Monday, May 11, 2020

COVID Reflections

It's surreal to think we are entering nine weeks of COVID quarantine. I am one of the lucky ones, I still have my job, health and family. That alone gives me immense privilege. But I would be lying if I said the past eight weeks have been a walk in the park. As someone who usually maintains composure and a strong face at all times, this has been anything but easy.  This has been one of the hardest periods of my life.  The world changed drastically from March 9th, when we got the crushing news about our pregnancy, to March 16th, when we entered full quarantine mode. 

I started this quarantine with my D&C on March 13. I didn't know at the time that would be our last week of “normal” as we knew it. I was lucky in that my doctor was able to schedule the procedure in less than 24 hours. Eight full weeks later, I am spent in every way imaginable. It finally caught up to me on week number eight when I just broke down in tears over random things. Sink full of dishes, toddler making messes everywhere, the need for groceries, every little thing got to me. The items listed might feel silly and trivial to type, but I think it is important to acknowledge because they are symptoms of a larger issue. I have been ignoring myself and what I have been feeling for too long. Frankly speaking, there hasn’t been time to acknowledge my feelings because I have been taking care of everything and everyone else.  
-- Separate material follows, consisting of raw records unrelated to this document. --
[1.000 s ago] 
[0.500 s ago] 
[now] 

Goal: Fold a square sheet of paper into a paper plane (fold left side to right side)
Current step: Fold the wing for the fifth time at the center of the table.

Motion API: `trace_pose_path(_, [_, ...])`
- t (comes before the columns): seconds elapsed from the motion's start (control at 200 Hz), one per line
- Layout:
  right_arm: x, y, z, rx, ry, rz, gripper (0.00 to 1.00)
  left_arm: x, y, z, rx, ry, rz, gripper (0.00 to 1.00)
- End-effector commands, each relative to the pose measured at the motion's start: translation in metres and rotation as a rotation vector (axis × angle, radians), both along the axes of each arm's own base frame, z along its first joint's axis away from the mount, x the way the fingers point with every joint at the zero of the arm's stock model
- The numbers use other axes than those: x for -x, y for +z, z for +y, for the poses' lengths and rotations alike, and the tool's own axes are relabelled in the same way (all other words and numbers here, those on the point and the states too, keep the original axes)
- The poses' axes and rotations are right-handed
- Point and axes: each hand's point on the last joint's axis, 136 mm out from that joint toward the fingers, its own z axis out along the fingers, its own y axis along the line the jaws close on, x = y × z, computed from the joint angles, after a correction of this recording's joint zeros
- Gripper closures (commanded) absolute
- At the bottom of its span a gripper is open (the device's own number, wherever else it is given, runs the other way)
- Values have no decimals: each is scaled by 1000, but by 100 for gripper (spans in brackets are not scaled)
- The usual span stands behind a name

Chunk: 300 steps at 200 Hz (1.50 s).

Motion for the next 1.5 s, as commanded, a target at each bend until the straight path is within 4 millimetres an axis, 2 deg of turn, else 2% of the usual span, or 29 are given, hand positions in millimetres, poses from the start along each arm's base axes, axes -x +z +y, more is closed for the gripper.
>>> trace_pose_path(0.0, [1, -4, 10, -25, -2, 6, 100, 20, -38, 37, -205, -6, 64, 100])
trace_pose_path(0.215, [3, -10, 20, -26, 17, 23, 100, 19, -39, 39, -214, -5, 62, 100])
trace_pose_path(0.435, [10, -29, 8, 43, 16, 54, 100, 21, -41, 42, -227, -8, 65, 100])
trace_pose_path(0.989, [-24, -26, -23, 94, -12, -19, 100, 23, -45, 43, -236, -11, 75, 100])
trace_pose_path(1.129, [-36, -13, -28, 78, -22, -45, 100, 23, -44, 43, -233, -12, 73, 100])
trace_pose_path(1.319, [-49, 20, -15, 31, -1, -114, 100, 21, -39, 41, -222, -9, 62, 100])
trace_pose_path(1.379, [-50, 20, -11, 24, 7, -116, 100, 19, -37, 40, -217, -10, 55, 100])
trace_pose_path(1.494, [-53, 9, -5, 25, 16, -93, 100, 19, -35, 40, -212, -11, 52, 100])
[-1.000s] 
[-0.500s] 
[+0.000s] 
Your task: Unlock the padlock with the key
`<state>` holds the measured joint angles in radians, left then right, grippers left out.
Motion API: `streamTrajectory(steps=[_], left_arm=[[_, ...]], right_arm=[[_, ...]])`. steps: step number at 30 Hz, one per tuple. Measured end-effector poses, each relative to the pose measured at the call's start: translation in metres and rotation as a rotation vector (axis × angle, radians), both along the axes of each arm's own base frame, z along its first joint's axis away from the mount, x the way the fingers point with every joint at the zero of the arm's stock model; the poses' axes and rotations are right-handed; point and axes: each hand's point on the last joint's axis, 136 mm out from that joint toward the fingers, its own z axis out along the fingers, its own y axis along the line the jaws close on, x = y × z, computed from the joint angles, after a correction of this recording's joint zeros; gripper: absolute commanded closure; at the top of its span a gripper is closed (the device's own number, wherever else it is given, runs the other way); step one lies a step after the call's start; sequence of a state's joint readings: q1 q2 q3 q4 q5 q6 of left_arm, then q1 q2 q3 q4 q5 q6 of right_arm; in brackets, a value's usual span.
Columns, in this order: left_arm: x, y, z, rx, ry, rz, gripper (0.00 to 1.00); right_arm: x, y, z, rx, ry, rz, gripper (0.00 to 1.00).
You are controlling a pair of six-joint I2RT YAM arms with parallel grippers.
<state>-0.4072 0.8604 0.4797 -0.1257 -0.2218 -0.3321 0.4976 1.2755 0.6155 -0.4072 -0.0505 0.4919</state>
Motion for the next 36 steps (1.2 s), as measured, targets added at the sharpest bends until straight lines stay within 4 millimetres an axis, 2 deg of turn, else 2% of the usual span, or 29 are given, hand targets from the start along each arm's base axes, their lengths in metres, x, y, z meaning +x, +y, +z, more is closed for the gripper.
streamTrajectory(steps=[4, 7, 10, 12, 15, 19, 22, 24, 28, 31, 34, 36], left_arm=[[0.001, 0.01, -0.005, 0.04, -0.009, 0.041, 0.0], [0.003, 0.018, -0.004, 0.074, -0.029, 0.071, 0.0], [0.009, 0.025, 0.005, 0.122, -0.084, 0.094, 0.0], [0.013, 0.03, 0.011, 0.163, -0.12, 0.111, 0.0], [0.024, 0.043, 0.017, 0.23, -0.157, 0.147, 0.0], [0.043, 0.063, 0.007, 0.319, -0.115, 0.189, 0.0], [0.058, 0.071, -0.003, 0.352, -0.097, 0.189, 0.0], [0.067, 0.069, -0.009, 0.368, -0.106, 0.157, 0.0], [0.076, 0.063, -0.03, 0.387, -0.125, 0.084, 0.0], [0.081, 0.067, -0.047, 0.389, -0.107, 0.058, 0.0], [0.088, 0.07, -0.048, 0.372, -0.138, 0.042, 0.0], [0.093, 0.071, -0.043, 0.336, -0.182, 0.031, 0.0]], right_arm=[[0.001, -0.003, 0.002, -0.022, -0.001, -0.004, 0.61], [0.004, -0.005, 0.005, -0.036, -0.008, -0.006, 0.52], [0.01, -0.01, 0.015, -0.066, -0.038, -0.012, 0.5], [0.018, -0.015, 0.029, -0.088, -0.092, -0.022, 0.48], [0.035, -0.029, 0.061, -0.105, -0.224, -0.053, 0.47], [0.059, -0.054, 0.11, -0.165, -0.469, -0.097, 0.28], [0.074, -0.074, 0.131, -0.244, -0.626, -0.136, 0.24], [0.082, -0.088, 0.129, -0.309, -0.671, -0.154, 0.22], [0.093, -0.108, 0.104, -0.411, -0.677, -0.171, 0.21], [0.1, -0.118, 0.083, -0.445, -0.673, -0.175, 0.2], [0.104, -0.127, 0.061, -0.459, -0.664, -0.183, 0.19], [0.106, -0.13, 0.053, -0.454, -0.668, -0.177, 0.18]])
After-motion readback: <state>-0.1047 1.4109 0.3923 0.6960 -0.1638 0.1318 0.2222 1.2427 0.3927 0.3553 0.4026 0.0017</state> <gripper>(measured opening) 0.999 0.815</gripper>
As a woman and the eldest child, the sense of duty to others is very strong. This shows up in everything I do. The desire to keep the house clean, the responsibility to keep the groceries stocked, laundry, meals and dishes. My actual job: running an organization. And then of course there is Raza and keeping him educated and entertained. I do need to state that no one said that I needed to do all this. I just assumed I did because that's what women do. I also think it was my way of dealing with loss. My way of trying to maintain control when I lost all control over my own pregnancy.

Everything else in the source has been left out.